Autosomal dominant porencephaly type I is a rare type of porencephaly that causes cysts to grow on the brain and damage to small blood vessels, which can lead to cognitive impairment, migraines, seizures, and hemiplegia or hemiparesis.

== Signs and symptoms ==
Different people are affected very differently by this disease. The main manifestation is fluid-filled cysts that grow on the brain and can cause damage that varies depending on their location and severity. Symptoms may manifest early in infancy, or may manifest as late as adulthood. Symptoms associated with autosomal dominant porencephaly type I include migraines, hemiplegia or hemiparesis, seizures, cognitive impairment, strokes, dystonia, speech disorders, involuntary muscle spasms, visual field defects, and hydrocephalus.

== Genetics ==

Autosomal dominant porencephaly type I is caused by mutations in a gene called COL4A1, located at 13q34 (band 34 on the long arm of chromosome 13).
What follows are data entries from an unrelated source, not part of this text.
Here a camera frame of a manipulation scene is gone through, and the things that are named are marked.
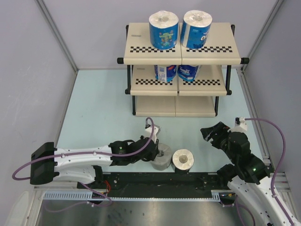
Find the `grey paper roll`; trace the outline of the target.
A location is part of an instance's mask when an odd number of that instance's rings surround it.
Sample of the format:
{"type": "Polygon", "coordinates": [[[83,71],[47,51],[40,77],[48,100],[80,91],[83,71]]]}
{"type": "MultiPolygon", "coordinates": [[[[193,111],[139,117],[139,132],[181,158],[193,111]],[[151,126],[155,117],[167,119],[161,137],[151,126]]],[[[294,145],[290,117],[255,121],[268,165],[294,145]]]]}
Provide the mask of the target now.
{"type": "Polygon", "coordinates": [[[159,154],[156,156],[154,161],[151,161],[151,165],[155,170],[163,171],[171,164],[173,151],[168,145],[163,143],[159,143],[158,150],[159,154]]]}

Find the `white roll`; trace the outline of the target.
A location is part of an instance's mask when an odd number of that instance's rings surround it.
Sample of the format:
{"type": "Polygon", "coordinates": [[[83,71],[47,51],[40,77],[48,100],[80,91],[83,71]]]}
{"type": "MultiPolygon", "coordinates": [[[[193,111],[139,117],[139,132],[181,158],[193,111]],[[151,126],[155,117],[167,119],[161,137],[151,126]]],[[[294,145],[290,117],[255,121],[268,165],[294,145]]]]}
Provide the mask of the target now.
{"type": "Polygon", "coordinates": [[[179,149],[172,156],[172,168],[175,173],[188,174],[194,164],[194,156],[187,149],[179,149]]]}

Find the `blue Tempo paper roll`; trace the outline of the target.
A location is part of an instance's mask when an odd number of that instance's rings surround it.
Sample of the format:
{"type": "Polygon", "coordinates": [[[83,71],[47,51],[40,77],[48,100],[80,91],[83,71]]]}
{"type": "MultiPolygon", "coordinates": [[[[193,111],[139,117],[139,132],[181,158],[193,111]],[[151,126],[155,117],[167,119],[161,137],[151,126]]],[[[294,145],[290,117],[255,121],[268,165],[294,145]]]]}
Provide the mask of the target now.
{"type": "Polygon", "coordinates": [[[184,81],[194,81],[198,76],[200,68],[200,65],[179,65],[177,74],[184,81]]]}

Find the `blue-wrapped roll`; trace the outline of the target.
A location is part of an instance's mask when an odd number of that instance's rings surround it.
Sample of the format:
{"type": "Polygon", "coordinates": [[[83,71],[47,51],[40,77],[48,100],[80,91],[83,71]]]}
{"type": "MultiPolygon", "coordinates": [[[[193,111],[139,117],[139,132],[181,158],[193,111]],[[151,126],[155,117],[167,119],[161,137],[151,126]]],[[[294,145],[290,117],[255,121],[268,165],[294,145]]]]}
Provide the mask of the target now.
{"type": "Polygon", "coordinates": [[[158,11],[149,17],[150,42],[154,48],[165,50],[177,44],[179,19],[169,11],[158,11]]]}
{"type": "Polygon", "coordinates": [[[181,29],[181,45],[190,49],[202,48],[206,43],[212,20],[212,16],[204,11],[186,12],[181,29]]]}
{"type": "Polygon", "coordinates": [[[176,76],[177,65],[154,65],[155,78],[161,82],[171,82],[176,76]]]}

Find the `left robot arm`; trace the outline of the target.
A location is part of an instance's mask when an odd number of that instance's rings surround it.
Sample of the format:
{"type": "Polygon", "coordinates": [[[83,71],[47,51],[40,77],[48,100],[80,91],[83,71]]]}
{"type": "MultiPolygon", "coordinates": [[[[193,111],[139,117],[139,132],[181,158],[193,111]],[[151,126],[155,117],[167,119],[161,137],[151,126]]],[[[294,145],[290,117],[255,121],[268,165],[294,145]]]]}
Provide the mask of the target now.
{"type": "Polygon", "coordinates": [[[55,148],[46,142],[32,155],[30,184],[43,185],[55,180],[76,181],[93,188],[103,185],[102,168],[127,166],[138,161],[153,161],[158,155],[158,139],[114,141],[88,149],[55,148]]]}

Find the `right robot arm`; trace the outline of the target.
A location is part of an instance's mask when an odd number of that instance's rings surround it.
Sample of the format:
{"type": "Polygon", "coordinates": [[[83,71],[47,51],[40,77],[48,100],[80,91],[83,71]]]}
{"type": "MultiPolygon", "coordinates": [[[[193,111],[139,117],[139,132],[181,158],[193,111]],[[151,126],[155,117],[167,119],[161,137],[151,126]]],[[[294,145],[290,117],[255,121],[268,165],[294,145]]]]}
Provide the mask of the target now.
{"type": "Polygon", "coordinates": [[[236,118],[235,126],[219,122],[200,130],[205,141],[222,150],[231,163],[217,171],[217,184],[232,190],[260,219],[263,226],[299,226],[275,187],[277,169],[271,172],[251,153],[246,135],[248,118],[236,118]]]}

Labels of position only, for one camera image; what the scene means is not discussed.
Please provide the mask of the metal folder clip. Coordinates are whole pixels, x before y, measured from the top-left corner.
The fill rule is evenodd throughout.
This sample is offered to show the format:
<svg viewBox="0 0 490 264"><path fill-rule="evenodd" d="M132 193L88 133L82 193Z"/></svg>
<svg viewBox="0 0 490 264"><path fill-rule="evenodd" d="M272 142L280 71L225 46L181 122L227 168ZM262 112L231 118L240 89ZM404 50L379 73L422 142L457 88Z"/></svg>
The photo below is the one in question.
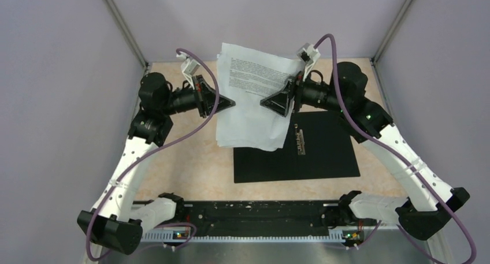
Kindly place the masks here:
<svg viewBox="0 0 490 264"><path fill-rule="evenodd" d="M305 155L306 149L305 149L303 130L300 129L298 124L294 124L294 129L295 129L295 140L296 140L296 148L297 148L298 155Z"/></svg>

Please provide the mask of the white printed paper stack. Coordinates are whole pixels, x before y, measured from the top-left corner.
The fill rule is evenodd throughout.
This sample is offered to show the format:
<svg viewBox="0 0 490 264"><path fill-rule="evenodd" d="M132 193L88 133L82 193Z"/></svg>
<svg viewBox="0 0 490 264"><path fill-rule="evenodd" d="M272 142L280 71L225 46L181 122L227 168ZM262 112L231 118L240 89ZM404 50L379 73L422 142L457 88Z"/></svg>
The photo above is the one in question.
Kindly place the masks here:
<svg viewBox="0 0 490 264"><path fill-rule="evenodd" d="M263 107L260 101L279 92L302 62L223 43L217 58L219 93L235 102L217 116L218 146L251 147L264 151L283 148L291 116Z"/></svg>

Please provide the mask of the teal folder black inside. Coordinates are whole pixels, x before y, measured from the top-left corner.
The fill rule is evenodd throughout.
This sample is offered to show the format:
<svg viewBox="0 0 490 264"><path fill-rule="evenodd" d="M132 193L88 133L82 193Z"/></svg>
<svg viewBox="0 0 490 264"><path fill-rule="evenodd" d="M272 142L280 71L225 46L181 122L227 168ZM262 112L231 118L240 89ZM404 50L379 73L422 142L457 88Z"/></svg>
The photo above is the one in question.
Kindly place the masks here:
<svg viewBox="0 0 490 264"><path fill-rule="evenodd" d="M238 183L360 177L350 135L336 113L294 114L283 148L268 152L234 148L233 180Z"/></svg>

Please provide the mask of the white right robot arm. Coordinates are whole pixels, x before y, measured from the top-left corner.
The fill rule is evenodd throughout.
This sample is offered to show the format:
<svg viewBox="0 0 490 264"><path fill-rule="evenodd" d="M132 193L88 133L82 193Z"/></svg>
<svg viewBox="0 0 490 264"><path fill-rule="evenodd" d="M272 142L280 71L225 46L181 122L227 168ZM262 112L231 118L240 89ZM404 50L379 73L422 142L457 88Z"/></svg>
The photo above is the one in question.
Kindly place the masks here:
<svg viewBox="0 0 490 264"><path fill-rule="evenodd" d="M368 149L406 192L404 197L351 191L340 197L337 216L347 225L372 219L399 225L417 240L440 231L470 198L462 187L439 178L406 143L393 118L366 97L368 77L352 62L341 62L328 83L299 72L284 87L261 100L279 114L309 105L332 112L344 130Z"/></svg>

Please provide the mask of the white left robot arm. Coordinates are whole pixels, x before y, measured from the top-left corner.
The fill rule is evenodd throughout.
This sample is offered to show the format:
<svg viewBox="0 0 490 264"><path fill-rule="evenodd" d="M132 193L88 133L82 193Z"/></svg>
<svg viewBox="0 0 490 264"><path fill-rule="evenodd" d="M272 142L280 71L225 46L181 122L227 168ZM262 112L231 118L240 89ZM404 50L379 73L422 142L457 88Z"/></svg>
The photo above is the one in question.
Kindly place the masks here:
<svg viewBox="0 0 490 264"><path fill-rule="evenodd" d="M138 91L140 106L133 118L124 151L103 194L89 211L82 210L77 224L96 244L131 255L142 237L167 222L183 226L184 200L173 193L160 194L140 209L133 210L135 195L145 177L149 160L165 143L172 126L171 116L197 110L206 121L216 113L236 105L208 85L203 76L192 76L174 89L163 74L142 77Z"/></svg>

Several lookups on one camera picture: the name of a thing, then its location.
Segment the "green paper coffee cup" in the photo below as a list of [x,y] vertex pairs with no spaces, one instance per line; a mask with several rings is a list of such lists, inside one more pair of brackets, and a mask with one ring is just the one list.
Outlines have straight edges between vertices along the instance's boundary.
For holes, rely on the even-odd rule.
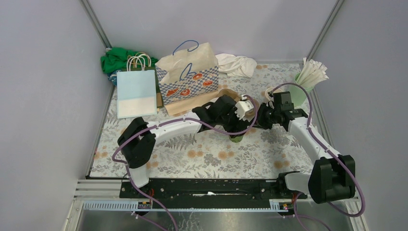
[[230,136],[229,140],[233,143],[240,143],[243,140],[244,136]]

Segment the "stack of black paper cups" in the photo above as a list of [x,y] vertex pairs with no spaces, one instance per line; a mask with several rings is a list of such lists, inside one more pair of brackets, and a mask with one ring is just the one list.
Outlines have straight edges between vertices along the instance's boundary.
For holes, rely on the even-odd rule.
[[275,89],[275,87],[269,87],[264,92],[264,102],[265,103],[268,103],[270,101],[273,102],[274,101],[273,94],[274,93],[280,93],[280,92],[283,92],[283,90],[281,88]]

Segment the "blue checkered paper bag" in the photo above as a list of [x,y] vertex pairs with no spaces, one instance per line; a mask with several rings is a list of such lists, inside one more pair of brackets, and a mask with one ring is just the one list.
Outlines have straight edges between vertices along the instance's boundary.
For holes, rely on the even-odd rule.
[[199,44],[161,58],[156,64],[158,86],[167,113],[180,114],[211,101],[218,94],[218,60],[211,45]]

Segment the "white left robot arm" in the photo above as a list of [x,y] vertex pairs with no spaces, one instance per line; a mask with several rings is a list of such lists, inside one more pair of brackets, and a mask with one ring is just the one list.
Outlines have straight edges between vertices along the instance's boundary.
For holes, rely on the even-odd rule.
[[147,162],[157,144],[210,129],[232,138],[242,136],[255,124],[256,117],[256,102],[248,95],[239,101],[222,95],[168,120],[147,122],[137,117],[118,138],[119,147],[112,160],[120,162],[116,158],[118,153],[125,157],[123,163],[132,183],[130,190],[136,197],[143,198],[149,193]]

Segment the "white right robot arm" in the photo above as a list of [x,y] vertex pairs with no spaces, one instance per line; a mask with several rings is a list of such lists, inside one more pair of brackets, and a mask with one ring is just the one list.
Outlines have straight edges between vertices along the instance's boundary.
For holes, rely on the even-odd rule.
[[265,129],[282,126],[295,137],[314,163],[311,173],[291,171],[280,173],[276,192],[282,198],[295,191],[308,194],[317,204],[352,198],[356,193],[355,161],[333,149],[311,125],[303,109],[296,109],[288,91],[273,95],[273,102],[262,103],[257,124]]

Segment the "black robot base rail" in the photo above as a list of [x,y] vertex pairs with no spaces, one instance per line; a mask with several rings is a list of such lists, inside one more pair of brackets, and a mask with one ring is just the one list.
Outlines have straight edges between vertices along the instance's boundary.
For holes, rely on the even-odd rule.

These mutations are inherited in an autosomal dominant pattern. COL4A1 codes for a form of collagen, collagen type IV, which is an important element in the construction of the vascular basement membrane. When collagen type IV is not functioning properly, the basement membrane is weak and the blood vessel is susceptible to damage from trauma or may burst. Damaged blood vessels in the skull or brain cause cysts to form.

== Diagnosis ==
Though it is only definitively diagnosed by a genetic test, autosomal dominant porencephaly type I can be suspected if the disease is known to run in the family or if someone shows symptoms. CT scanning or MRI may be useful in indicating a diagnosis. COL4A1 may be mutated in other diseases that need to be distinguished, including brain small vessel disease with hemorrhage and HANAC syndrome. CADASIL syndrome is caused by a mutation in a different gene, but may cause similar symptoms. Sporadic porencephaly is another disorder that can appear similar.

== Treatment ==
Treatment for autosomal dominant porencephaly type I is based on the symptoms that an individual is experiencing - for example, treatment of seizures with anticonvulsants. It is particularly important for individuals with this disorder and hypertension to control their blood pressure, as they are at higher risk of stroke. Other stroke prevention treatments include avoiding anticoagulants, smoking, and situations that may lead to head trauma.

== Epidemiology ==
Autosomal dominant porencephaly type I is rare and its prevalence and incidence are unknown. It affects males and females equally.